Earth Hour, the global event to raise awareness about climate change, has begun in the Chatham Islands, a tiny South Pacific territory governed by New Zealand. The environmental campaign began in Sydney, Australia in 2007, when more than 2 million people turned off their lights for 60 minutes to show their concern for the environment. Last year, more than 4,000 cities in 88 countries participated in this symbolic event. Organizers expect the event to be bigger this year.
International landmarks from Sydney's Opera House and the Forbidden City in China, to the glittering Las Vegas Strip and Buckingham Palace in London, will be plunged into darkness Saturday as campaigners renew their efforts to highlight the dangers of climate change.

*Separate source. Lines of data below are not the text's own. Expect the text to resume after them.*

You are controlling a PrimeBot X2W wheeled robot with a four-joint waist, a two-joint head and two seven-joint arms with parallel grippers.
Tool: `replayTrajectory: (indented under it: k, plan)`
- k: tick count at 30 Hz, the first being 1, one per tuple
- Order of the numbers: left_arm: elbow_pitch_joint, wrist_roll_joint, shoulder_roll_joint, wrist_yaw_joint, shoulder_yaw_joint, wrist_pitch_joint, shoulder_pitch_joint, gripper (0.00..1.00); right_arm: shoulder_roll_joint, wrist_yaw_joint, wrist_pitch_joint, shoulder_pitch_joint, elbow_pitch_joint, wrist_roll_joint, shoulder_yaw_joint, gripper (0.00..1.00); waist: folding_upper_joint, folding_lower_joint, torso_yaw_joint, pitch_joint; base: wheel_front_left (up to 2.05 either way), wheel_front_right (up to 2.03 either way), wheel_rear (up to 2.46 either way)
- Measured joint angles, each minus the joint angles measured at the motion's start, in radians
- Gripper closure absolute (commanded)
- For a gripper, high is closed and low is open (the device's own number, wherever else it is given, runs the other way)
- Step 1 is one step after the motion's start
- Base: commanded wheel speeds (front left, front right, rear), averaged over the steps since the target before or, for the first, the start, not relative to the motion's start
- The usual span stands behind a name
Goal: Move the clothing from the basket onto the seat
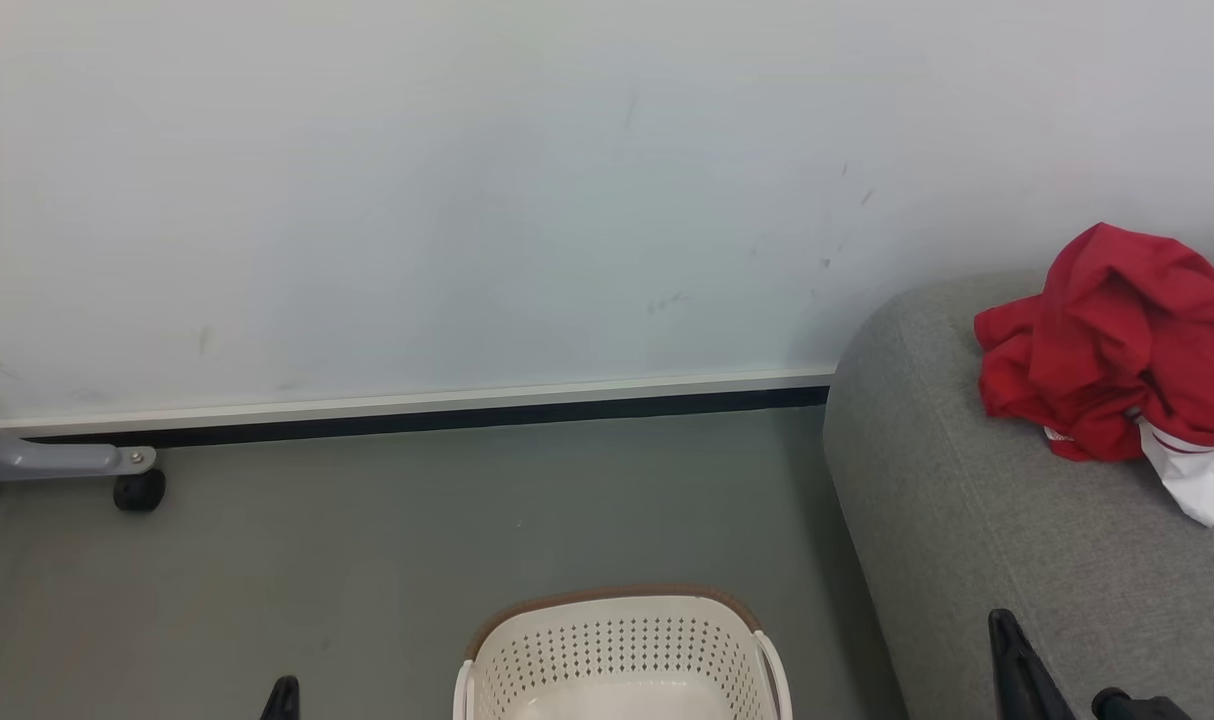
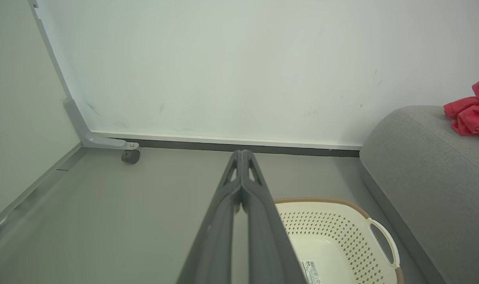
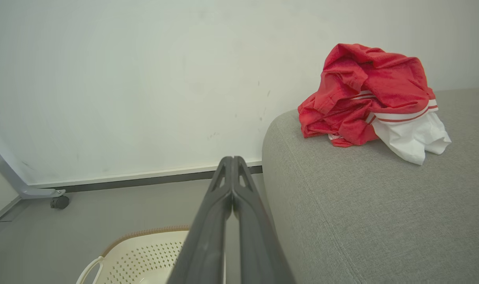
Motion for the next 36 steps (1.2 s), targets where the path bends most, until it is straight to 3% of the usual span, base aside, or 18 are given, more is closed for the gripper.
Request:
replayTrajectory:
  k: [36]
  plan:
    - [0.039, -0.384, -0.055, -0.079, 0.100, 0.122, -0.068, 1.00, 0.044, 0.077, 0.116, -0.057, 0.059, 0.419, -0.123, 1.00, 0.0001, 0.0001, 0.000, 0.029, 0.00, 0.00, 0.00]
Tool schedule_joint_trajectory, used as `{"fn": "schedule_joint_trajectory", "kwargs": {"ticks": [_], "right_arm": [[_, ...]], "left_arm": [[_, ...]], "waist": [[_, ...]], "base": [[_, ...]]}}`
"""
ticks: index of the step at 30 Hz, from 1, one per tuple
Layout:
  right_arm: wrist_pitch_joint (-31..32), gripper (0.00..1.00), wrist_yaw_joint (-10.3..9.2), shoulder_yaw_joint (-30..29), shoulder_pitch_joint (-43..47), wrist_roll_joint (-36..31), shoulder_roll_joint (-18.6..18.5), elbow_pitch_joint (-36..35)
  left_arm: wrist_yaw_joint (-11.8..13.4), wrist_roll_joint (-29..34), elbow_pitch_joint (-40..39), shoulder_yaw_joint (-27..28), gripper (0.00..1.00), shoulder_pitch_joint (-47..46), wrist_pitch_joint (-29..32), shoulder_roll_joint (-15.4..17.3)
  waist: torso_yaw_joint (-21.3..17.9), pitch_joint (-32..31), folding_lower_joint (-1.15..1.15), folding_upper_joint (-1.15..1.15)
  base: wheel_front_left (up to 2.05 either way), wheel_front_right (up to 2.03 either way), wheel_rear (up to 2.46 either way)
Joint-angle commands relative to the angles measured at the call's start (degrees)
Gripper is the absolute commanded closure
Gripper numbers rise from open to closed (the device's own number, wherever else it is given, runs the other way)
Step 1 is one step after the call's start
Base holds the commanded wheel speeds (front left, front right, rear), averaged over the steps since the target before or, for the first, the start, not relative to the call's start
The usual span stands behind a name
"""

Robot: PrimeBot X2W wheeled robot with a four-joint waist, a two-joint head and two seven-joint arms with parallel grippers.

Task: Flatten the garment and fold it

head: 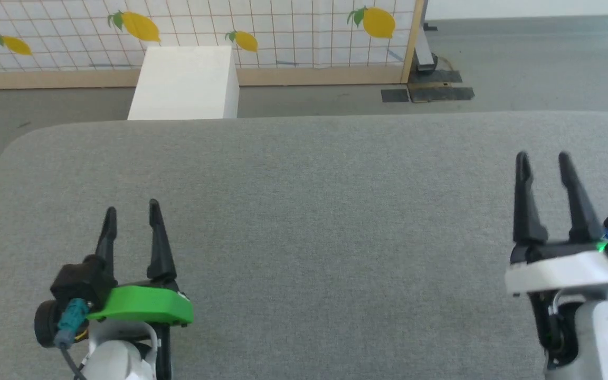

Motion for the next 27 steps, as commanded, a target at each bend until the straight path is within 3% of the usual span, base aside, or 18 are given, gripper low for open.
{"fn": "schedule_joint_trajectory", "kwargs": {"ticks": [1,9,27], "right_arm": [[-0.57,0.00,-0.08,0.67,1.39,-0.90,0.06,0.67],[-1.54,0.00,-0.08,2.88,5.55,-3.43,0.07,4.22],[-1.85,0.00,-0.08,3.90,7.90,-2.75,0.08,6.41]], "left_arm": [[0.45,0.64,0.67,-0.55,0.00,-0.84,-0.42,-0.32],[0.65,2.00,4.17,-3.22,0.00,-0.32,-0.77,-1.52],[-2.19,1.22,5.42,-3.81,0.00,2.76,-1.00,-3.70]], "waist": [[0.46,-0.61,0.01,0.00],[0.22,-0.14,0.01,0.00],[0.65,0.30,0.01,0.00]], "base": [[0.00,0.00,0.00],[0.00,0.00,0.00],[0.00,0.00,0.00]]}}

Millions of homes in 125 countries are also expected to take part by switching off their lights for 60 minutes in a show of global solidarity.
The event, in its fourth year, has the support of the United Nations Secretary-General Ban Ki-moon, who said it was "both a warning and a beacon of hope."
Earth Hour was the idea of activists at the Worldwide Fund For Nature in Australia.
The project's global director, Kirsten Hodgon, says it has captured the imagination of vast numbers of people...
"Earth Hour has been embraced by absolutely everyone across the world. This really is a world citizens' campaign," said Hodgon. "We developed Earth Hour so that people could pick it up and make it their own. It could stand for what they wanted it to stand for in their local area. They could make it as big or as small as they want to."
The first community to switch off their lights in Earth Hour 2010 was the Chatham Islands, 800 kilometers east of New Zealand.
The wave of darkness will roll across Asia to the Middle East, Europe, Africa and the Americas and will include more than one thousand famous landmarks, among them New York's Empire State Building and Egypt's pyramids.
Organizers say the symbolic event is a potent sign that ordinary citizens care deeply about the environment and the threat of global warming.
However, critics of Earth Hour have called it part of the "rampant alarmism" surrounding global warming.
The event concludes in Samoa, a remote Polynesian archipelago in the South Pacific, later Saturday.